# Question for M & P "Experts!"



## jadiebugs1 (Feb 19, 2008)

I purchased 48lbs. of soap base from WSP a few months back, it's not the best quality...Natural Clear (or something like that--the cheapest they had).  I HAVE to use it, and it works ok for some things but not for most of the MP soaps I make.  It is extremely soft and cloudy and takes FOREVER to cool down. TD doesn't even make it WHITE, only a cloudy version of white.
My question is....Does anyone know if there is something that can be added to the base to make it firmer (and or clearer)?  Like the opposite of adding a tad of glycerin to make it softer....

Thanks


----------



## Tabitha (Feb 20, 2008)

From the WSP website:





> This base has a high percentage of natural oils which will cause the base to have a slight amber color, tendency to sweat in humid conditions and be a softer base.



You sacrifice clear & firm for *natural* when you buy this base.

I don't think there is anything you can add to make it clearer. Have you tried adding a pinch of beeswax to firm it up? Not sure how well it would stay incorperated but it might be worth a try.


----------



## dragonfly princess (Feb 20, 2008)

Tabitha said:
			
		

> From the WSP website:
> 
> 
> 
> ...





PINCH IT!!!  yeah yeah!!!  PINCH PINCH!!!!  ha ha ha


----------



## Tabitha (Feb 20, 2008)

??? I am not getting your humor today Dragon???


----------



## pepperi27 (Feb 20, 2008)

Dragon u r hilarious! Yeah just add a tsp pp of beeswax anymore and it will form a crust.


----------



## dragonfly princess (Feb 20, 2008)

Tabitha said:
			
		

> ??? I am not getting your humor today Dragon???
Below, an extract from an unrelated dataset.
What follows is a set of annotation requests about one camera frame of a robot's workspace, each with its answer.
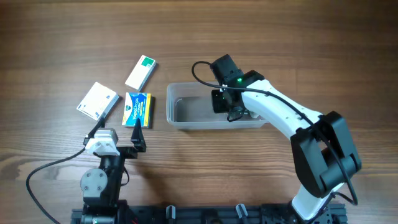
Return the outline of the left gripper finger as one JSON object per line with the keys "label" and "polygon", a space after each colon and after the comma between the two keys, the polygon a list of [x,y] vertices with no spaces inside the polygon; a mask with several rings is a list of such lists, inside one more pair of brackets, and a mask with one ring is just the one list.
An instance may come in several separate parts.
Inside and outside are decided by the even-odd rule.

Thats ok Tab, I am crackin myself up


----------



## jadiebugs1 (Feb 20, 2008)

Thanks for the help??  I did try pinching it......that didn't help!!  Now my soap is mad at me....or do those soap fairies visit us when making MP also?  

I will try adding some beeswax (glad I bought the white kind) for a soap that I will make opaque.  I would think putting it in the clear will have the opposite effect that I want.  I would assume it will get cloudier.  I'll give it a try here in the next day or two and let you know how it works.  Should I melt the Beeswax and stir into melted base, melt it with the base or doesn't it really matter??  
My daughter and I are going to make "Fairy Dust" tonight (hopefully) and I have a plan to try it when we make that.
Thanks,
Sharon


----------



## sunflwrgrl7 (Feb 20, 2008)

You want to melt the beeswax either seperately or with the base, I believe.


----------



## Tabitha (Feb 20, 2008)

Solid beeswax takes a really long time to melt. I would melt it first. You can get the pellets & they will melt  little quicker for you.


----------



## Guest (Feb 20, 2008)

dragonfly princess said:
			
		

> Tabitha said:
> 
> 
> 
> ...




PINCHES princess on the tush..... Whoops you meant the soap.....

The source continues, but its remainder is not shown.